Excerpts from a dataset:

....

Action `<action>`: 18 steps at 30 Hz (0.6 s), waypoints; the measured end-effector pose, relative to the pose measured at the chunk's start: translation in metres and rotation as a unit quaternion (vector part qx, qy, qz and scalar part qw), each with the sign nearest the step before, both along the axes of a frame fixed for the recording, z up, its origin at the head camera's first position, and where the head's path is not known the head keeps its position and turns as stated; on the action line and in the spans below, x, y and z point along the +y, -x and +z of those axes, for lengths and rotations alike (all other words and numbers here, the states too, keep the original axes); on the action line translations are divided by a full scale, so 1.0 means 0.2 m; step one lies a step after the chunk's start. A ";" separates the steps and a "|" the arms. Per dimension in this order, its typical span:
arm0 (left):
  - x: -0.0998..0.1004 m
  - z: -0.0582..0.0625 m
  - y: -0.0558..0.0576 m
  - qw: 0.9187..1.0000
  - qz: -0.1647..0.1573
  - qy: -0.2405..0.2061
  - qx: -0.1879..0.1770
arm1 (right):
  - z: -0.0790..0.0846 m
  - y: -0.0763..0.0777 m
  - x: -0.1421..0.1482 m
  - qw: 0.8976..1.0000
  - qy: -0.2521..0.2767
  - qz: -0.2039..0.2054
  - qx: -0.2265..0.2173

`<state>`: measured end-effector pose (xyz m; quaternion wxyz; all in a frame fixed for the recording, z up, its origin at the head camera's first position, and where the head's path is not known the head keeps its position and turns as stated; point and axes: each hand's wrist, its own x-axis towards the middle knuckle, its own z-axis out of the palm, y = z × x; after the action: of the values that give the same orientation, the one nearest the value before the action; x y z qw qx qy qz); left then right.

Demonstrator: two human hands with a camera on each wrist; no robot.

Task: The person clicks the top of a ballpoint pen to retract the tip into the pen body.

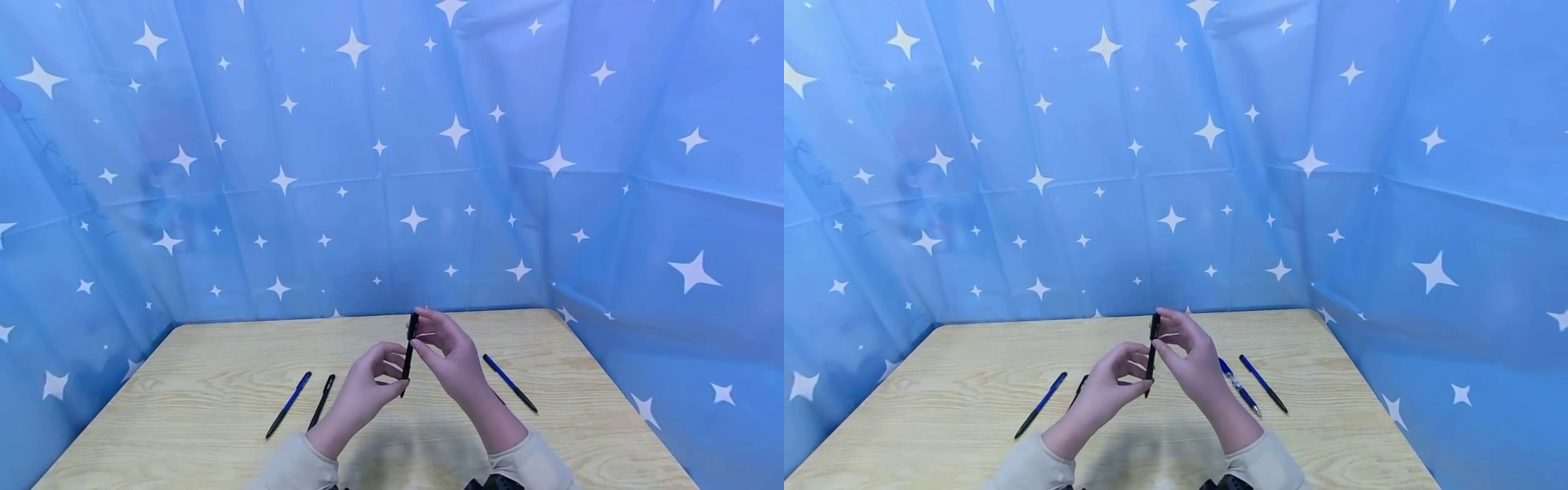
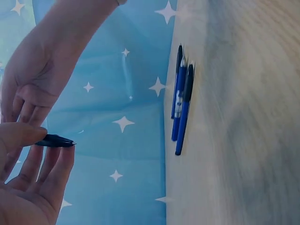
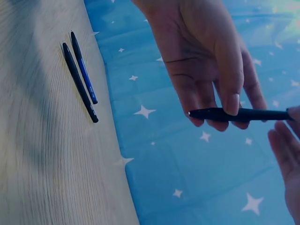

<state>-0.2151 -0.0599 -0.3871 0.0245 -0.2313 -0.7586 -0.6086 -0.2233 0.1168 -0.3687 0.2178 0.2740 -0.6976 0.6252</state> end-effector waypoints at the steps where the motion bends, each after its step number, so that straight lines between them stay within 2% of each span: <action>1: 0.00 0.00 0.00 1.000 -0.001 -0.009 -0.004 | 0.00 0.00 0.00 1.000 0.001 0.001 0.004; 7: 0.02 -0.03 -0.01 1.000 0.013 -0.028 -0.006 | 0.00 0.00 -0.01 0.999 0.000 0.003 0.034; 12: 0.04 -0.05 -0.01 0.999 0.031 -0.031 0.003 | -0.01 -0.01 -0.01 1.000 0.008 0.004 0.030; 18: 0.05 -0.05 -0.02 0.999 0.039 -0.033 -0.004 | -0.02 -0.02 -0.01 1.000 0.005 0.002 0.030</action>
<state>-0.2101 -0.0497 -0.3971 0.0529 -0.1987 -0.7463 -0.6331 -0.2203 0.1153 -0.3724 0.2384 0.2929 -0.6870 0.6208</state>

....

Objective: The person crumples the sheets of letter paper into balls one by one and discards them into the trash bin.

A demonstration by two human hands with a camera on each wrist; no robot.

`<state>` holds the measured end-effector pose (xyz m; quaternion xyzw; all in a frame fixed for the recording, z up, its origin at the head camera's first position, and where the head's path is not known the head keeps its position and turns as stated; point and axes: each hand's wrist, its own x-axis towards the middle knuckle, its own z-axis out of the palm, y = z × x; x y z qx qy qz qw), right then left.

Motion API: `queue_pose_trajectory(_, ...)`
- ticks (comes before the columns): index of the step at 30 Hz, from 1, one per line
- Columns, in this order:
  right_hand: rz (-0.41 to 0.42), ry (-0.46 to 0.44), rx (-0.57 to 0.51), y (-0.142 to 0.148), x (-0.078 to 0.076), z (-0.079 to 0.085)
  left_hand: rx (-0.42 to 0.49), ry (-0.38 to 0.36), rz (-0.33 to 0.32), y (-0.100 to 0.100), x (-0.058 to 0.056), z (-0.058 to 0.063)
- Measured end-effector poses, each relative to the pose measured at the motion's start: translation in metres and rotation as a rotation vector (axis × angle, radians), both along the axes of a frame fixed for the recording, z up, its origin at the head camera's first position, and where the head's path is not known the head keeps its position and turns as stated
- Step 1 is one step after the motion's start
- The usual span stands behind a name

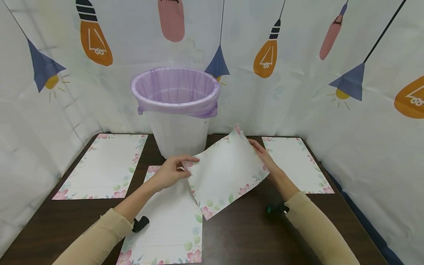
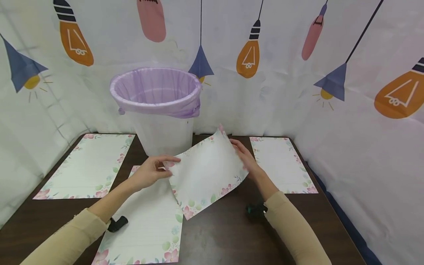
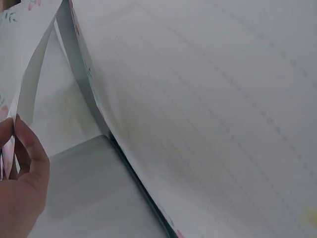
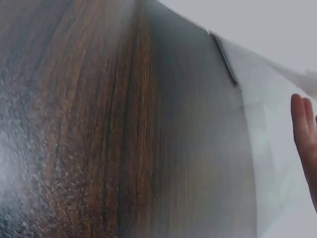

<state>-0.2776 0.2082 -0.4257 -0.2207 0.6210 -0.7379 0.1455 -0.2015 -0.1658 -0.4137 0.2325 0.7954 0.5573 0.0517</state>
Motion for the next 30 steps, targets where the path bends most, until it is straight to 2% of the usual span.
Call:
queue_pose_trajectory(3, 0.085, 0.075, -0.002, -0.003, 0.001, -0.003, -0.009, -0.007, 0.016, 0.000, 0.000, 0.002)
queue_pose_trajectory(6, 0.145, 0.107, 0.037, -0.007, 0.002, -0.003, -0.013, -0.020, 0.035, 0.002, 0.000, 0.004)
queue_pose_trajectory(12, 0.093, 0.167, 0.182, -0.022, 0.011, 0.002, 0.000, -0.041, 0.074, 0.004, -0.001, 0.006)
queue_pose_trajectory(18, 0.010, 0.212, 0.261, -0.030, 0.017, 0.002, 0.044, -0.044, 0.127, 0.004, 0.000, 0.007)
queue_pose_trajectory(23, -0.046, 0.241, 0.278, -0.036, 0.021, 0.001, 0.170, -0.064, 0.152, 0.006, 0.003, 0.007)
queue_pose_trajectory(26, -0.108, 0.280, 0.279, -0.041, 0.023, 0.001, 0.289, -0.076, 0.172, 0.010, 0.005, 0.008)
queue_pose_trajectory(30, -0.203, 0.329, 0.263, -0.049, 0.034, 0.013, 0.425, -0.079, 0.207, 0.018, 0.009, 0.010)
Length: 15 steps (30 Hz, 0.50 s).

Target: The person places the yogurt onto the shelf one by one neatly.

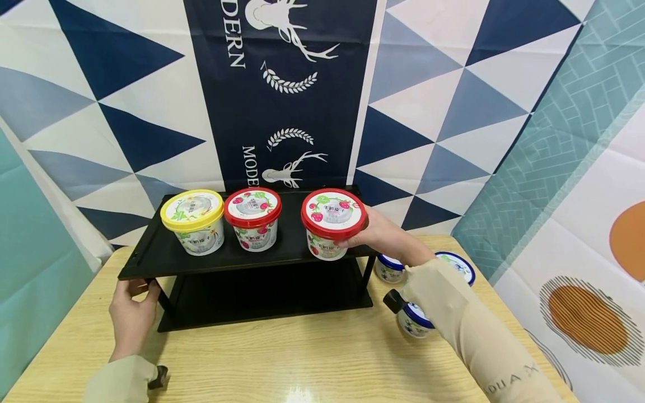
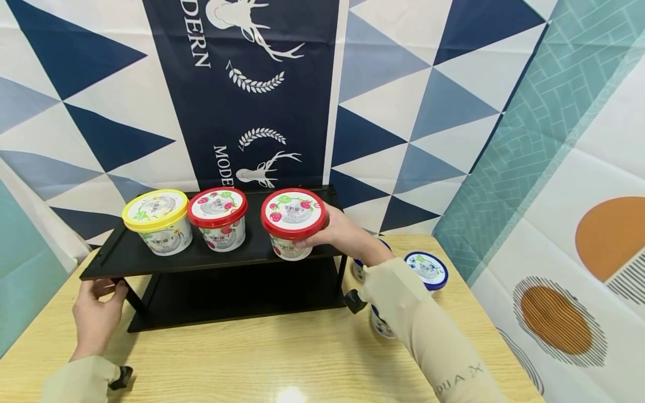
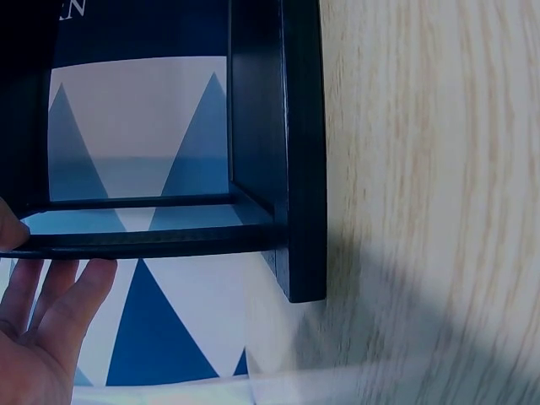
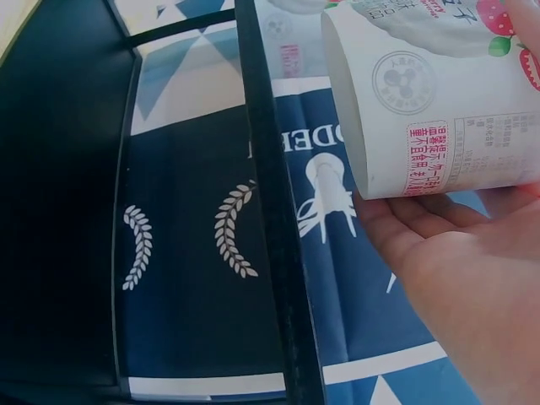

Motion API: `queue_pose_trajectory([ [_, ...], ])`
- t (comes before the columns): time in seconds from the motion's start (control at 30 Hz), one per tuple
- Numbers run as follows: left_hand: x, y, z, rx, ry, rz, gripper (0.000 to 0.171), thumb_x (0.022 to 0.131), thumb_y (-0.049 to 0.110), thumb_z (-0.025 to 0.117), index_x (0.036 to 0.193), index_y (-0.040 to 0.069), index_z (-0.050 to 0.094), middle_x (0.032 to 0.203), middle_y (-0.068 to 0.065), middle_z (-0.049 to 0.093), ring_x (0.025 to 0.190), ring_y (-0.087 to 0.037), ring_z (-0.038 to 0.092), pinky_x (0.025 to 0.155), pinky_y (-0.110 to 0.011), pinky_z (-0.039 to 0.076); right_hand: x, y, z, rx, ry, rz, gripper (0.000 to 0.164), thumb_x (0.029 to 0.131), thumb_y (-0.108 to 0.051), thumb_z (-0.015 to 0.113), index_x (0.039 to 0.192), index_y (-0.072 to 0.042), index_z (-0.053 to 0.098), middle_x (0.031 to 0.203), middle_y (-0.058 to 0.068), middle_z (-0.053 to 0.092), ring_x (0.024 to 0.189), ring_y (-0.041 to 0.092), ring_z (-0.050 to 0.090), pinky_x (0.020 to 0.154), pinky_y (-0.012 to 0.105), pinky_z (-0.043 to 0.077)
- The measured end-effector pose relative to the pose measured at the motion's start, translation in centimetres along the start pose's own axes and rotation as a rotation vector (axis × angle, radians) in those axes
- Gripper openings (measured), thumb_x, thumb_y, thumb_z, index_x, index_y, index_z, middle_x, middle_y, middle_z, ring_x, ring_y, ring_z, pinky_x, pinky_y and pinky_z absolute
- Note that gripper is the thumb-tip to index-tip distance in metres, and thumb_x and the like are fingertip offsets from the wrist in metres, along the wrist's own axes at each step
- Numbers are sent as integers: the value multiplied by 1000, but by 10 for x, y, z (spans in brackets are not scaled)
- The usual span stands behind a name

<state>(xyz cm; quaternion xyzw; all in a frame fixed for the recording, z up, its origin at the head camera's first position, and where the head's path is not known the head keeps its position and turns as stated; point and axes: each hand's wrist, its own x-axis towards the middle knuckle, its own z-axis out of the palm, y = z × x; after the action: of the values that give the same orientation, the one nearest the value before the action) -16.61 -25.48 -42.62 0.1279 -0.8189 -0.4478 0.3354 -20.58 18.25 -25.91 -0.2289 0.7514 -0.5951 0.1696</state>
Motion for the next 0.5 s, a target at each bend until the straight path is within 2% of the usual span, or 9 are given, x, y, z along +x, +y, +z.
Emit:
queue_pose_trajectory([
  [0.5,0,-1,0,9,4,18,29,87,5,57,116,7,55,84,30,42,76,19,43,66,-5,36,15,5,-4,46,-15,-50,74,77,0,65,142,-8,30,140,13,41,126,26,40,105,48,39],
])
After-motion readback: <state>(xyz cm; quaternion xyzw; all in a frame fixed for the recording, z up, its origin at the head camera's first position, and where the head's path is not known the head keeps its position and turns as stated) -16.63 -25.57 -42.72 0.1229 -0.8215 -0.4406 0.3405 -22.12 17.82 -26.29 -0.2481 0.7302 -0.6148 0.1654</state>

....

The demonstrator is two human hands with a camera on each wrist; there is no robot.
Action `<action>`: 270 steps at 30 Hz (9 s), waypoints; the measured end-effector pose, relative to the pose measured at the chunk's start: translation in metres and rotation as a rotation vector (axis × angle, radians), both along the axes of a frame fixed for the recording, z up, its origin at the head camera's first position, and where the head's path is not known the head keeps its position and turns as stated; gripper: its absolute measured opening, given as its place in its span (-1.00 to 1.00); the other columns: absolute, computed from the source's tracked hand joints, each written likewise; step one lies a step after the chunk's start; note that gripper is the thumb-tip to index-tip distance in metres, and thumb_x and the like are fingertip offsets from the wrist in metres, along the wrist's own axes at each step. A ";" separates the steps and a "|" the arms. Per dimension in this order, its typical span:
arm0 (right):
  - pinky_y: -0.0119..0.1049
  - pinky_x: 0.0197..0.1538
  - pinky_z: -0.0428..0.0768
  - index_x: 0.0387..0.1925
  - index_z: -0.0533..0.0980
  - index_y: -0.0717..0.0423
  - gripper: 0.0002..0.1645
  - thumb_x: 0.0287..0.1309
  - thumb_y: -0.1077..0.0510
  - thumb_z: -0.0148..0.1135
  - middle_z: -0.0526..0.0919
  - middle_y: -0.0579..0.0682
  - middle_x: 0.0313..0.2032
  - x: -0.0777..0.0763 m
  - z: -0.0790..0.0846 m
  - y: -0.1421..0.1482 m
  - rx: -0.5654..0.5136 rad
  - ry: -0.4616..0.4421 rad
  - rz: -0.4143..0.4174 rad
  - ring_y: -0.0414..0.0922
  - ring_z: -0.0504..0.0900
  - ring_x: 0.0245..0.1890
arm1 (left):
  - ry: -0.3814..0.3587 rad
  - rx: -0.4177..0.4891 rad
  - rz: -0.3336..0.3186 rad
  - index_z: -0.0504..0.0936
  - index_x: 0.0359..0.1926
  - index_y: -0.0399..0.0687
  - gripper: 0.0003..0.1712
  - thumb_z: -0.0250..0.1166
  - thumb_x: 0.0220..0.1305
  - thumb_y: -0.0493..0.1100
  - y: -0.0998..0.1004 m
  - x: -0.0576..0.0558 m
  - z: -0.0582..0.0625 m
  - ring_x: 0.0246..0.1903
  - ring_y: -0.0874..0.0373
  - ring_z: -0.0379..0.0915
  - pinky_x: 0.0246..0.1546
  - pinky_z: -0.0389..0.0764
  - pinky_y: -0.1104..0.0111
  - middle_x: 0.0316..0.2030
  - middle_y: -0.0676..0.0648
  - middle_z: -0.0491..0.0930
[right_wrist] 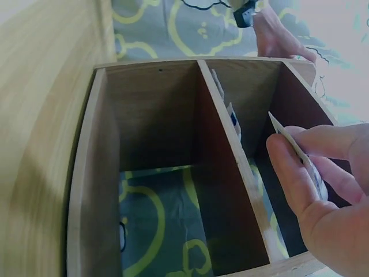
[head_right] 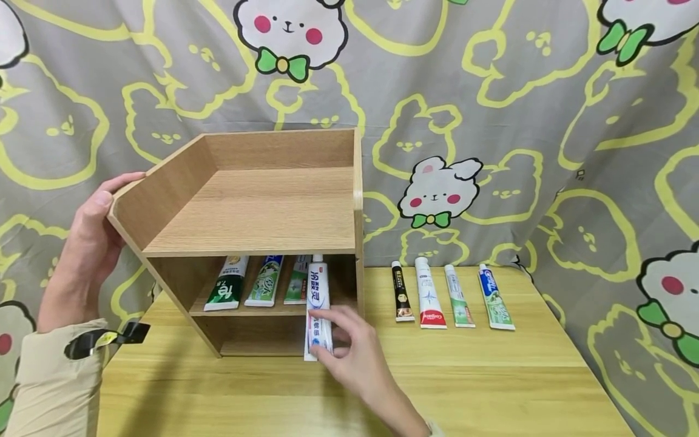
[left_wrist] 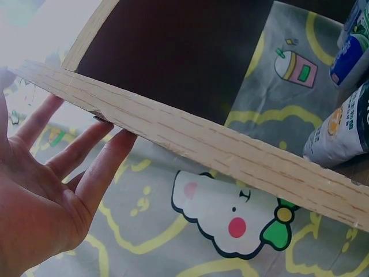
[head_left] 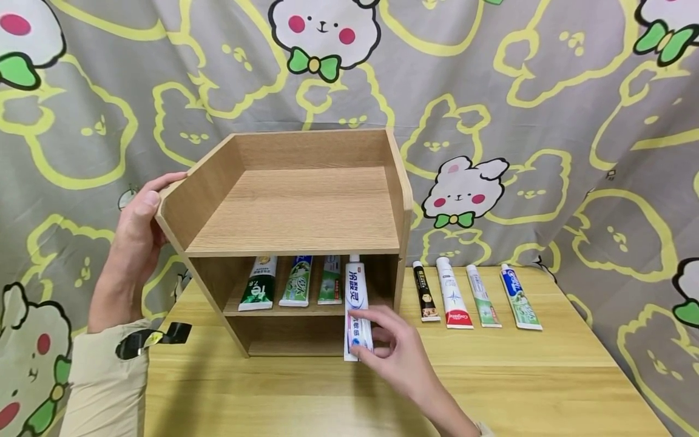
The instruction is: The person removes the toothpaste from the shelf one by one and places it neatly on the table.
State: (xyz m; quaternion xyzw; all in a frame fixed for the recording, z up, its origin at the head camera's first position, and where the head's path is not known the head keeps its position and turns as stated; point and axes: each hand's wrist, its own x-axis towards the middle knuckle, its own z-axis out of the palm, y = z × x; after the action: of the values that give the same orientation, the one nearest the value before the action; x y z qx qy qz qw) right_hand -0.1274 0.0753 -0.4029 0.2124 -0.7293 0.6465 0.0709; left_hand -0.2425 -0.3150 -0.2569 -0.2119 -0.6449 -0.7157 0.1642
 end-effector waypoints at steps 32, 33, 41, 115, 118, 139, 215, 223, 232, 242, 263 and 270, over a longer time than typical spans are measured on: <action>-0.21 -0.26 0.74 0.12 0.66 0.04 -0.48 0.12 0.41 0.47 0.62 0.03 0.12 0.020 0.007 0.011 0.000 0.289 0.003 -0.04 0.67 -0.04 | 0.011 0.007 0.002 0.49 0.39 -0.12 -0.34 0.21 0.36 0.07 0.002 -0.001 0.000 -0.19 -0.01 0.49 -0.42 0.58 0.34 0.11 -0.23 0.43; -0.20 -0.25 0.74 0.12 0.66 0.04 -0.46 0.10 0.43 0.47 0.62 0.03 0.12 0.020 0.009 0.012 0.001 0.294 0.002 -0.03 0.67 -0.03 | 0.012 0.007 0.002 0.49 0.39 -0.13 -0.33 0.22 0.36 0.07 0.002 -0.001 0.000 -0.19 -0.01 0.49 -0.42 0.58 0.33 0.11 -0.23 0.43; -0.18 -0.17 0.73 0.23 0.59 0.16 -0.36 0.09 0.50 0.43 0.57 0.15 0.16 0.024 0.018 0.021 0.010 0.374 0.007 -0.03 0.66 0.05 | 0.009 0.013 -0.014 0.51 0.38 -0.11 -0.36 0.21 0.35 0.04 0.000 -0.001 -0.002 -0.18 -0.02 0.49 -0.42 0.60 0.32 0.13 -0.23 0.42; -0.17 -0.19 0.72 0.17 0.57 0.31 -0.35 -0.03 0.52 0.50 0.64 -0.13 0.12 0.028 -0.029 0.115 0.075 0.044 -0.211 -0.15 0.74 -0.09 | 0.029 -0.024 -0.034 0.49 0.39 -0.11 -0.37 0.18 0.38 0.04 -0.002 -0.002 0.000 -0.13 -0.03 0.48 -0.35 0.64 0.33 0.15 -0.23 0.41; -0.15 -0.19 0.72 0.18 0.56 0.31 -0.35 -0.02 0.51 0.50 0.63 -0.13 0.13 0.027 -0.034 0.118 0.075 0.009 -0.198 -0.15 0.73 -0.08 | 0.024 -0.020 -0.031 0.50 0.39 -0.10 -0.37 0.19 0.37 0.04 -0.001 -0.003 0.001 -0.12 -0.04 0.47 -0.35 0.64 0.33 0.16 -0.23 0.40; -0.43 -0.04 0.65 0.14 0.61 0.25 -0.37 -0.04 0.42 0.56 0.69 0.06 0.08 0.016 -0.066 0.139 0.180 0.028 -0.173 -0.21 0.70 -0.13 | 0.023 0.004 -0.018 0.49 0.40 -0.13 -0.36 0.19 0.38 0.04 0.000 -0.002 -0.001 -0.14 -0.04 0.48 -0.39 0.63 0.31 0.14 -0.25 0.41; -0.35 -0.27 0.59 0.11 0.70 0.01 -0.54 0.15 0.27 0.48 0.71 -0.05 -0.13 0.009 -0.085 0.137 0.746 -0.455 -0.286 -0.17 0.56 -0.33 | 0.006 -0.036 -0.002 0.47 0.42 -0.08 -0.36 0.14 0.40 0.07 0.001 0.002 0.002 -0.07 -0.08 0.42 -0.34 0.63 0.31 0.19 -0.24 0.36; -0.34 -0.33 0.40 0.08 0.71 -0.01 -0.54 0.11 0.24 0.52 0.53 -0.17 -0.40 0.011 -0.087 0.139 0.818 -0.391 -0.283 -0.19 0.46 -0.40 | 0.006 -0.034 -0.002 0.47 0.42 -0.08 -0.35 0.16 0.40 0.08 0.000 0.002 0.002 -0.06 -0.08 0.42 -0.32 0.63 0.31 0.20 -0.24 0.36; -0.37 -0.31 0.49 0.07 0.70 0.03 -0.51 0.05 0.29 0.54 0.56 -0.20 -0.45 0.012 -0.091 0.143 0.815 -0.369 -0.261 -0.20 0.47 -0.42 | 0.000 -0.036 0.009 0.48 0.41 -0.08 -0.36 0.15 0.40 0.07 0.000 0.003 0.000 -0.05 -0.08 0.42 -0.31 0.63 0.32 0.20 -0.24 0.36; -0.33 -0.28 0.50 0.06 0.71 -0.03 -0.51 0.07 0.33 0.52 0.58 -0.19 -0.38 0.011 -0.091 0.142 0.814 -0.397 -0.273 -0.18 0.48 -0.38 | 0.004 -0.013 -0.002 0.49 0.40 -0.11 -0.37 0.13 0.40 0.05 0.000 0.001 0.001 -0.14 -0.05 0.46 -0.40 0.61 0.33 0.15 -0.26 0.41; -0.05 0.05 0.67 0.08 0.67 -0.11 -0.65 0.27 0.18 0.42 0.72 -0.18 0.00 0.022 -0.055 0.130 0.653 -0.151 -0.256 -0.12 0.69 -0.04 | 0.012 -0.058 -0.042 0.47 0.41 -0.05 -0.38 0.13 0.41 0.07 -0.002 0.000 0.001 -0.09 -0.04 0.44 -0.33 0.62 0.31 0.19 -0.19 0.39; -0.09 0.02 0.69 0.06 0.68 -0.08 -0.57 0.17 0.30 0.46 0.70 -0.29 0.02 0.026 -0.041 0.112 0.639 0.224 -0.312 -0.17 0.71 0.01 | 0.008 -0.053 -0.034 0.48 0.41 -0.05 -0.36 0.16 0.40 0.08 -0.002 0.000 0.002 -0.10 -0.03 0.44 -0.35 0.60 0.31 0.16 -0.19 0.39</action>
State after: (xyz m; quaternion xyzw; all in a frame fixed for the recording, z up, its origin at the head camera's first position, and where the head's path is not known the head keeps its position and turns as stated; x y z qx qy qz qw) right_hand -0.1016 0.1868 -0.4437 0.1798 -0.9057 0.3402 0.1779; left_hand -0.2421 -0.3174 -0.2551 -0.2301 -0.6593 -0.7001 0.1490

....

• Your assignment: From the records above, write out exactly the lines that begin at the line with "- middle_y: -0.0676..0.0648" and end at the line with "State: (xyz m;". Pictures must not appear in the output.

• Answer space:
  - middle_y: -0.0676..0.0648
  - middle_z: -0.0491..0.0930
[right_wrist] 
[head_right] 
[left_wrist] 
[head_left] 
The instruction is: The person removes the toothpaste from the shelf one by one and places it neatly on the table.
State: (xyz m; quaternion xyzw; all in a frame fixed for the recording, z up, its origin at the head camera's first position, and where the head's path is not known the head keeps its position and turns as stated; point and axes: each hand's wrist, its own x-axis towards the middle knuckle, its own z-axis out of the palm, y = z × x; after the action: of the values that give the same orientation, the one nearest the value before the action; x y z qx qy qz qw) right_hand -0.1274 0.0753 -0.4029 0.2124 -0.7293 0.6465 0.0709; left_hand -0.2425 -0.3150 -0.2569 -0.2119 -0.6449 -0.7157 0.1642

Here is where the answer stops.